Reviewed by Karl Travis
Empire of the Summer Moon
S.C. Gwynne
Scribner, 2010
After reading Empire of the Summer Moon by S.C. Gwynne, all romantic notions of the old west are shot to death. It follows the rise and fall of the Comanche Nation, the most powerful Indian tribe in American history, and Quannah Parker, its last and greatest chief. At times unbearable, it took me longer than usual to get through. Reading it was like conquering a country and subduing a people, one long, bloody battle at a time. I can’t say that I liked it. In fact, I didn’t enjoy it at all. Not because it wasn’t written well, or researched to the bone, but because it exposes the harsh reality of a human world the likes of which I wish did not exist. It’s hard for the modern mind to wrap itself around the gang rapes and torture killings and tribe on tribe genocide that took place as common practice for thousands of years before any white man even got here. It’s equally difficult for us to understand the deliberate extinction of the buffalo by the white man, not just for profit as many think, but as political act: an act of warfare to annihilate the Comanche way of life. One thing I did like was the book’s objective stance.
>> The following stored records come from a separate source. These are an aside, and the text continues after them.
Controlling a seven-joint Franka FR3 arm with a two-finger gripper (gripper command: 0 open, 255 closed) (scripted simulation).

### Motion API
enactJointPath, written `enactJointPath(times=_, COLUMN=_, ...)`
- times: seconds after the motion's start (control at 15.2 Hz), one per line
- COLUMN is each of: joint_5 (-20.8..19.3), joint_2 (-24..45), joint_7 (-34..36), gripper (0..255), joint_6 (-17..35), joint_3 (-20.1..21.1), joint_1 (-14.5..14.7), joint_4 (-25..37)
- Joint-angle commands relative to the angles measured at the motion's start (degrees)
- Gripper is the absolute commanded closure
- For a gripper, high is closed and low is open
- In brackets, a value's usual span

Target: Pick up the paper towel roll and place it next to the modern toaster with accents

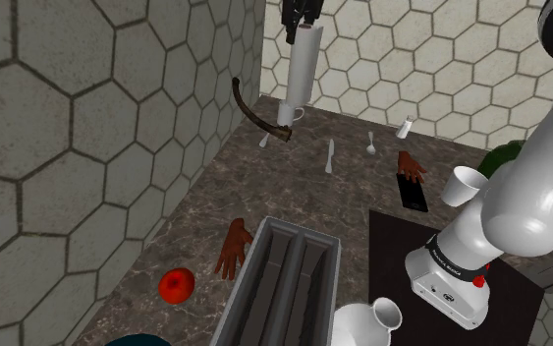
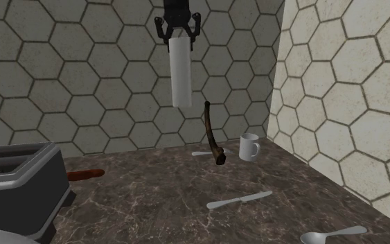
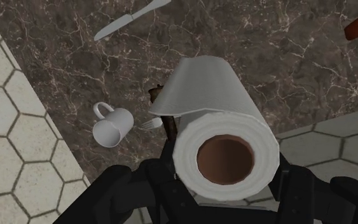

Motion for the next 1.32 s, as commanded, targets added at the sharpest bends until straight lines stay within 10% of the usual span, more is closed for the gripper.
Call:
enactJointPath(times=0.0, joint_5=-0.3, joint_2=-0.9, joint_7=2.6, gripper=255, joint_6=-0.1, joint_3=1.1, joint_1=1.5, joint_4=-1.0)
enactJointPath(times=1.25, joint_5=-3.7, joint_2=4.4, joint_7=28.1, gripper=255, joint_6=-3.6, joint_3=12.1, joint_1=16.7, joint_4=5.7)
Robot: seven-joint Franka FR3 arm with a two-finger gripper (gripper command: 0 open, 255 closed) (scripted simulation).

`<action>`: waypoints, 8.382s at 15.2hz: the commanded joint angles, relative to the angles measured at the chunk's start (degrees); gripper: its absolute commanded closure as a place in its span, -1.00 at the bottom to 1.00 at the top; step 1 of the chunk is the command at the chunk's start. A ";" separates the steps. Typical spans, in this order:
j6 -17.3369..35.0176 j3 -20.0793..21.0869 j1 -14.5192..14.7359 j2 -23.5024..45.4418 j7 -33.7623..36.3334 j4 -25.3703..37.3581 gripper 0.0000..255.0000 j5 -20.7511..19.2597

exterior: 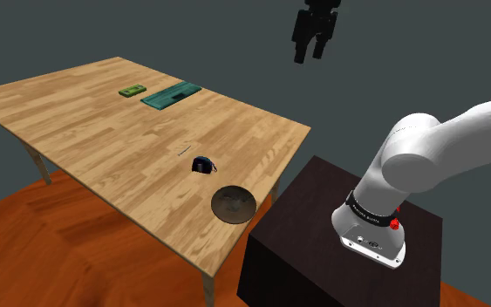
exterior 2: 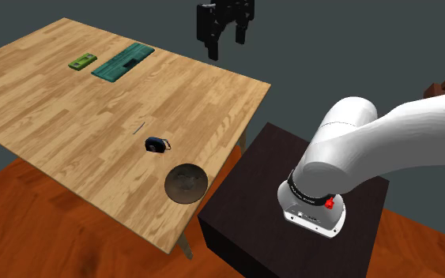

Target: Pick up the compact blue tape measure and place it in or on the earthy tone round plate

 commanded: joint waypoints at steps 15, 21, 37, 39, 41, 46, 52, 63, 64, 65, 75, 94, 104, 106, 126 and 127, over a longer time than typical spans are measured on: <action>28.68 5.47 0.99 16.12 5.11 -11.18 -1.00 1.77; 40.39 7.55 1.15 27.58 7.78 -10.91 -1.00 1.18; 61.58 8.05 3.47 63.53 18.49 4.57 -1.00 -7.88; 62.87 7.40 4.29 68.07 19.63 7.91 -1.00 -8.94; 63.69 6.82 4.99 71.77 20.43 10.86 -1.00 -9.62; 66.36 6.25 5.39 75.16 20.82 11.58 -1.00 -10.19; 67.68 5.97 5.60 76.97 21.02 12.07 -1.00 -10.47; 67.70 5.98 5.63 76.86 21.06 11.95 1.00 -10.47; 67.66 5.98 5.66 76.95 21.08 12.07 1.00 -10.47; 67.59 5.98 5.66 77.00 21.07 12.19 1.00 -10.47; 62.88 6.94 4.87 70.84 20.23 10.74 1.00 -9.42; 63.23 10.88 7.68 50.28 25.24 -10.11 1.00 -6.56; 67.58 15.60 12.15 39.53 31.15 -25.04 1.00 -2.58; 69.49 15.60 11.96 41.41 31.93 -25.13 1.00 -3.65; 80.41 12.23 13.14 53.84 39.38 -24.12 1.00 -13.81; 80.41 12.23 13.14 53.84 39.38 -24.12 -1.00 -13.81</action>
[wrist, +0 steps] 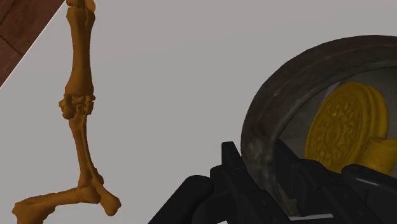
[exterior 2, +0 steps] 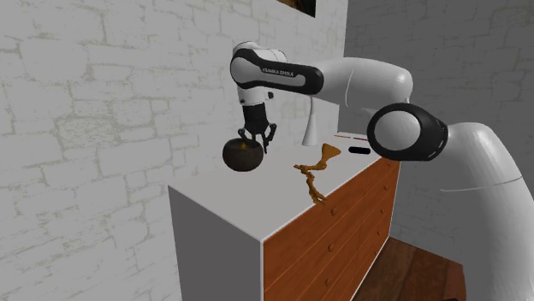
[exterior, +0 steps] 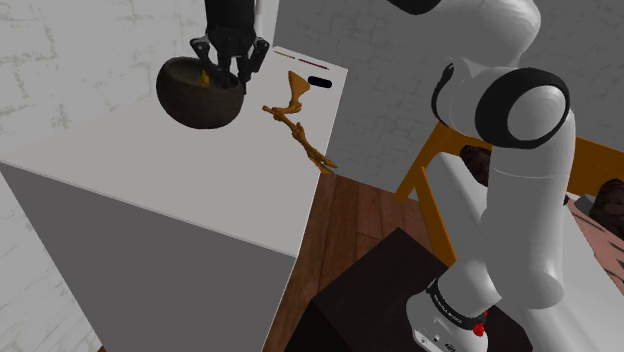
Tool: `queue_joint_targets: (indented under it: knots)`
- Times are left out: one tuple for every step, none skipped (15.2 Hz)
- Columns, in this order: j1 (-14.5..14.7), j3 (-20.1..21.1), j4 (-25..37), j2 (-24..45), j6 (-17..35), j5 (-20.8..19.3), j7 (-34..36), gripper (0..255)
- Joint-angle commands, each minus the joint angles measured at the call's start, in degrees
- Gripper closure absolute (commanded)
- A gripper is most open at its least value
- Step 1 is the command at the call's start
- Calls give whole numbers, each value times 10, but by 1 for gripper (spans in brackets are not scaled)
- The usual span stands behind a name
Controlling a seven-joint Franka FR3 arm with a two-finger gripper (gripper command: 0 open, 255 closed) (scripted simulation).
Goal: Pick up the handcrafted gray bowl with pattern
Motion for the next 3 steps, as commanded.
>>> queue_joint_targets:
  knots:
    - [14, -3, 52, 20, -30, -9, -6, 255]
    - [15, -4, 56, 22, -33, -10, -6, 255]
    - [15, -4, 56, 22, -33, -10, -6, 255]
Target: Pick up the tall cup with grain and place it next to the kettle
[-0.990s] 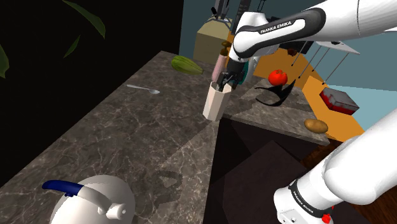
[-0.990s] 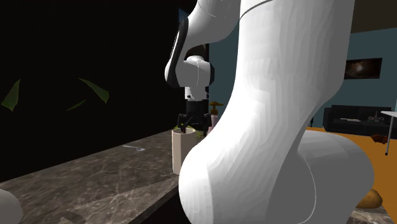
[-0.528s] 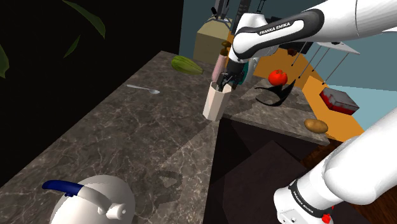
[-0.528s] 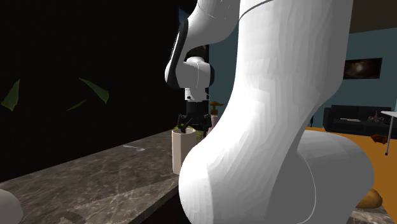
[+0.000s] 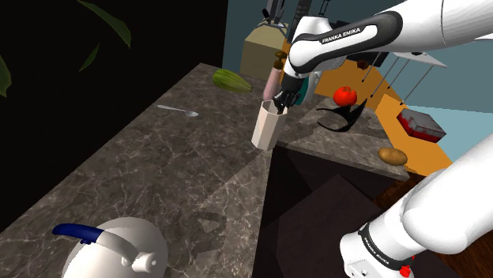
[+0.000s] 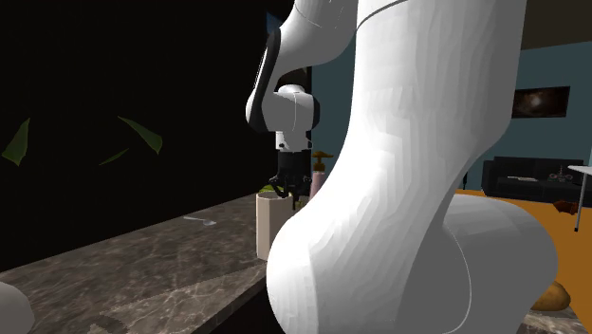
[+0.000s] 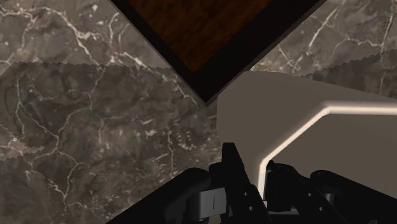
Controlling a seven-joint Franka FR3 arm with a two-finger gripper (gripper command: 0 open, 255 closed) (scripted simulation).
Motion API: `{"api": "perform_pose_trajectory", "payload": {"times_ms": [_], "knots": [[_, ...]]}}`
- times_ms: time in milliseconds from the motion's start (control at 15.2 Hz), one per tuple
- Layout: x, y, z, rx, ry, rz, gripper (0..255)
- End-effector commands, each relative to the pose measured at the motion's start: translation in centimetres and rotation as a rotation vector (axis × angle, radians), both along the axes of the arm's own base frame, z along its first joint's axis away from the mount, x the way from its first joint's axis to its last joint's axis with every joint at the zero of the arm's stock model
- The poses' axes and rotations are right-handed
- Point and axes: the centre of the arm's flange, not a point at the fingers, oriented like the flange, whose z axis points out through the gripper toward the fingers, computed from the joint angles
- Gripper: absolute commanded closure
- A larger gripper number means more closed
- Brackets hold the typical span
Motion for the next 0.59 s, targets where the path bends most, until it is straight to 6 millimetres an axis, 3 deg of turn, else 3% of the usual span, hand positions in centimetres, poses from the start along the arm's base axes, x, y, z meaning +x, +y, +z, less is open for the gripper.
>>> {"api": "perform_pose_trajectory", "payload": {"times_ms": [0,528], "knots": [[0.0,0.0,0.0,0.0,-0.001,0.0,255],[0.0,0.0,3.7,0.0,-0.001,0.0,255]]}}
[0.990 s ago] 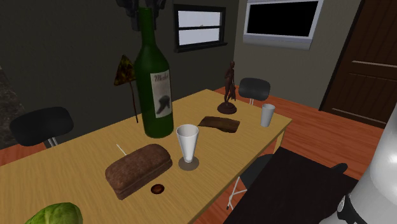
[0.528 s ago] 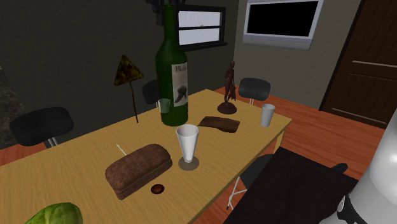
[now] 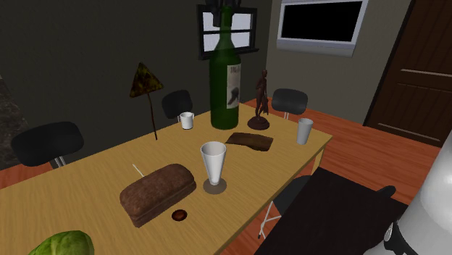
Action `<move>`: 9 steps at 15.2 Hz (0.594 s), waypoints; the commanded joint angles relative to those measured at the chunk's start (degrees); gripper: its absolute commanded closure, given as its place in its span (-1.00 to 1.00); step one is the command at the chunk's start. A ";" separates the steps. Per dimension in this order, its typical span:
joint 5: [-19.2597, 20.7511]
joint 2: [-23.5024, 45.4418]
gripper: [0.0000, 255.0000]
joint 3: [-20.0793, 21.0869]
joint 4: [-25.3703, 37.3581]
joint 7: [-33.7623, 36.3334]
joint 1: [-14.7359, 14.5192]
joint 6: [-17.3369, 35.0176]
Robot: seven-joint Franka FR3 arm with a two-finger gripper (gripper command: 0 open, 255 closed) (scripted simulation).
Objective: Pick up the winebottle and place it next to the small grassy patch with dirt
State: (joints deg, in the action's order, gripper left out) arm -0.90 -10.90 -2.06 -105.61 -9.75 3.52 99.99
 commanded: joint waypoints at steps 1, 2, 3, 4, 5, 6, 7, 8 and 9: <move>0.03 0.66 1.00 -1.65 0.71 -2.80 1.08 -0.05; 0.02 1.04 1.00 -2.50 1.14 -4.20 1.63 -0.13; 0.00 1.48 1.00 -3.34 1.64 -5.60 2.19 -0.23; -0.04 1.97 1.00 -4.18 2.21 -7.00 2.75 -0.33; -0.11 2.53 1.00 -5.01 2.84 -8.40 3.31 -0.45; -0.20 3.15 1.00 -5.84 3.55 -9.81 3.88 -0.58; -0.31 3.82 1.00 -6.66 4.33 -11.21 4.44 -0.73; -0.45 4.56 1.00 -7.47 5.18 -12.62 5.01 -0.89; -0.63 5.36 1.00 -8.26 6.11 -14.03 5.61 -1.08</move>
State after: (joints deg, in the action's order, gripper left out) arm -1.37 -6.25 -9.38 -100.58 -22.05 8.45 99.29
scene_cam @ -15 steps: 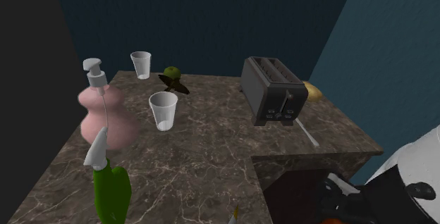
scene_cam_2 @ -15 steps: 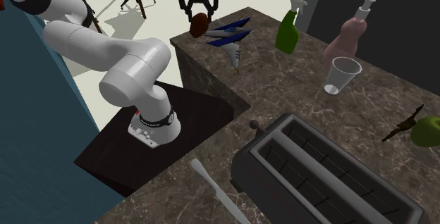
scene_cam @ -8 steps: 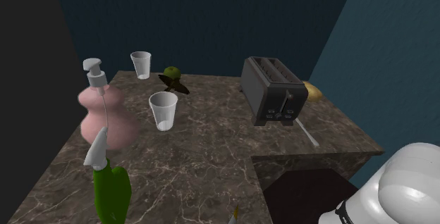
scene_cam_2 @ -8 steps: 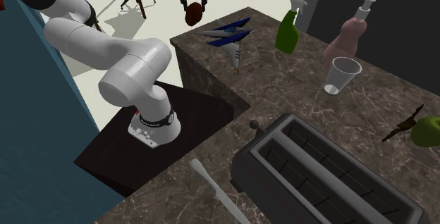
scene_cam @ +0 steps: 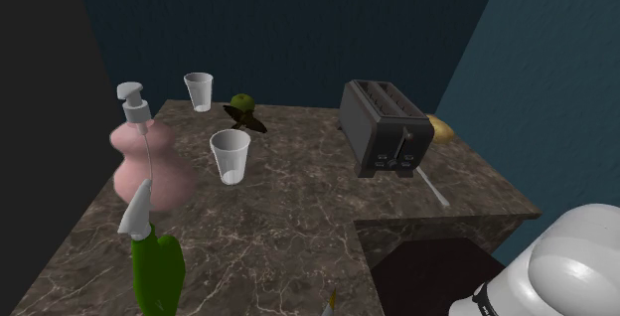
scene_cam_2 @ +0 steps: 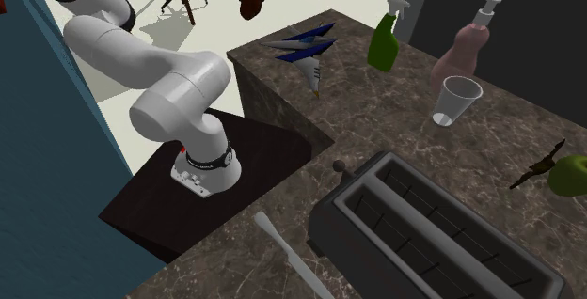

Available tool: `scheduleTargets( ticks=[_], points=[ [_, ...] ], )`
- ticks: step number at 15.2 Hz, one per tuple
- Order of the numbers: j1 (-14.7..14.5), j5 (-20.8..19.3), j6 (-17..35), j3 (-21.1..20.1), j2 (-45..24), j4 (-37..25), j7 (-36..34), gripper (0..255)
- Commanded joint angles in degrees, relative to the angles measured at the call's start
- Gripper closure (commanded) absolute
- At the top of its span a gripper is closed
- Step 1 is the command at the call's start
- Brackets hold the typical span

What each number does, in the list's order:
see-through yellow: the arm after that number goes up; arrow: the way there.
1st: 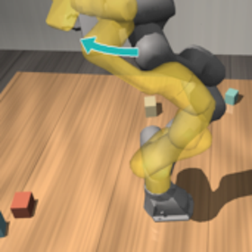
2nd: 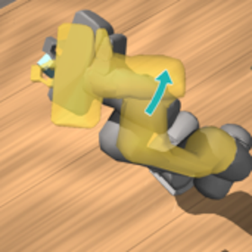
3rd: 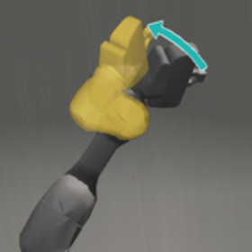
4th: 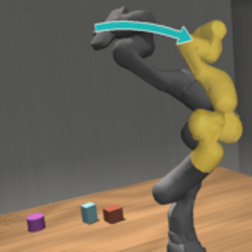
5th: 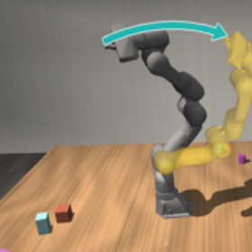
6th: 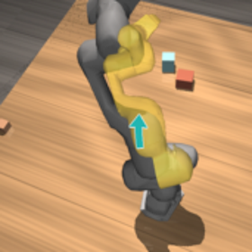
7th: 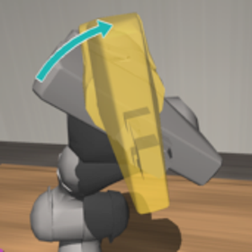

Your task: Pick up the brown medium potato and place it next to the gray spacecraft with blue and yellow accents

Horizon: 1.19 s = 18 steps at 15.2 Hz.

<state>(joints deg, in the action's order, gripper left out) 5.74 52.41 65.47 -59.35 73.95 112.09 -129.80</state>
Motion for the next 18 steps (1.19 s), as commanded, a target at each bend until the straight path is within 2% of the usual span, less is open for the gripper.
scheduleTargets(
  ticks=[1,7,18],
  points=[
    [1.6,2.1,-0.5,-2.0,-0.7,-4.4,-3.4,255],
    [7.8,7.0,-1.9,-7.3,-3.3,-18.4,-12.5,255],
    [5.1,10.3,2.6,-10.5,1.3,-11.3,-11.4,255]
  ],
)
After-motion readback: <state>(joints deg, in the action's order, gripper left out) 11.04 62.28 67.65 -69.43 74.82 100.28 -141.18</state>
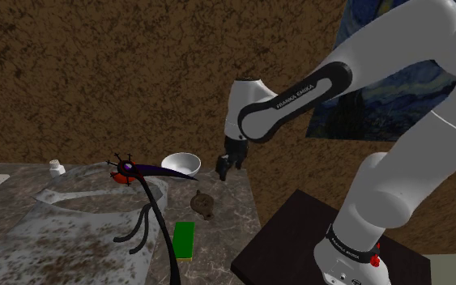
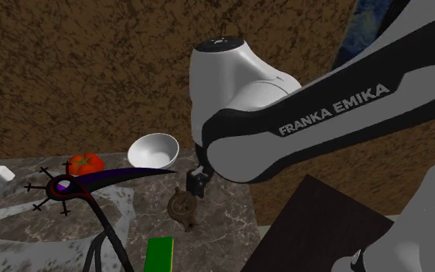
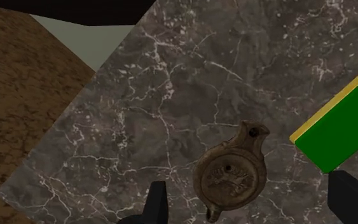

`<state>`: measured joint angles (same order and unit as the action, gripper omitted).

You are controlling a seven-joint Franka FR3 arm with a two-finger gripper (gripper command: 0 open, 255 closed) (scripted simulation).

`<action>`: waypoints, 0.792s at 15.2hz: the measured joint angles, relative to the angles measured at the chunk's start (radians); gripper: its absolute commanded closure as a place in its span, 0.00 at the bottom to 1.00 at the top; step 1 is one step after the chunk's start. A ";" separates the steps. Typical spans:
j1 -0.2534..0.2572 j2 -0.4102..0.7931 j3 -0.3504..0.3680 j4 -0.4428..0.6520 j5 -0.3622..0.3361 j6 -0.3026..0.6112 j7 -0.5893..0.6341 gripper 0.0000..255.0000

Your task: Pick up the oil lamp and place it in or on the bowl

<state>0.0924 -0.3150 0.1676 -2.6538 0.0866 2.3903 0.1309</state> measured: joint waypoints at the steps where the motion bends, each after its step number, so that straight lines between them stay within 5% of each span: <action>1: 0.002 0.033 0.010 -0.004 -0.002 0.033 0.011 0.00; 12: 0.035 0.506 0.048 0.104 -0.162 0.351 0.207 0.00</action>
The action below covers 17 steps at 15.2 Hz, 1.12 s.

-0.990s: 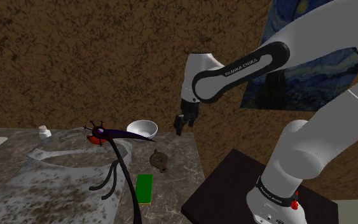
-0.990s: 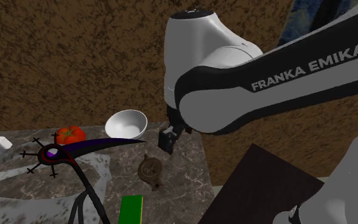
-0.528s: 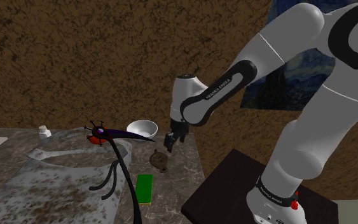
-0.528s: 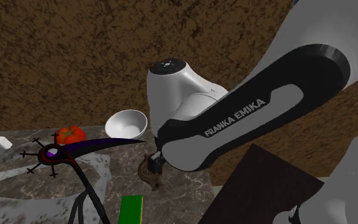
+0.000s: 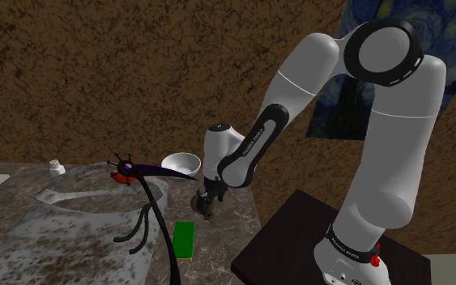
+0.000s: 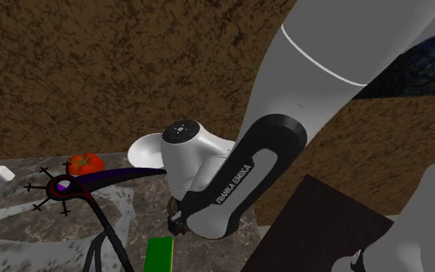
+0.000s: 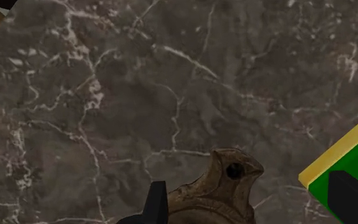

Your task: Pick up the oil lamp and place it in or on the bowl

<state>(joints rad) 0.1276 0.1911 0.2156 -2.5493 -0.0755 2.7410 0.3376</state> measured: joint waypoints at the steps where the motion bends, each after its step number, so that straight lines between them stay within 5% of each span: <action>1: 0.005 0.020 -0.004 0.005 -0.010 0.013 0.009 0.00; 14: 0.041 0.150 -0.050 0.034 -0.075 0.111 0.061 0.00; 15: 0.041 0.150 -0.050 0.034 -0.075 0.111 0.061 1.00; 17: 0.041 0.150 -0.050 0.034 -0.075 0.111 0.061 1.00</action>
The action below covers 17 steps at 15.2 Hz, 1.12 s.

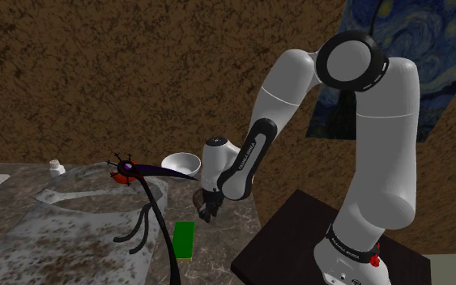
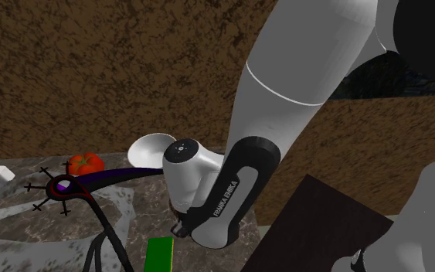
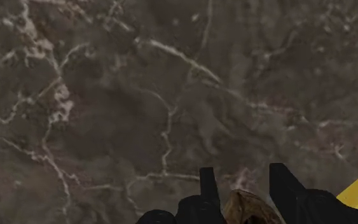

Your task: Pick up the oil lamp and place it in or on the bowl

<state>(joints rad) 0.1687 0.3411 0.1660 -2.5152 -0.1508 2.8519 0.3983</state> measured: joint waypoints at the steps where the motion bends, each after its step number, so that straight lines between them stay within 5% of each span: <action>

Gwynne writes “No one who knew anything about the century-long horror of Comanche attacks in northern Mexico or about their systematic demolition of the Apaches or the Utes or the Tonkowas could possibly have believed that the tribe was either peaceable or blameless. Except in the larger sense, of course. The Comanches had been first on that land, if that counted for anything, and the westering Anglo-Europeans were the clear aggressors.” As a reader, this book will test your stomach. I don’t recommend it to anyone unless you really want to know what happened when our country decided to push west.
Discussion
No comments yet.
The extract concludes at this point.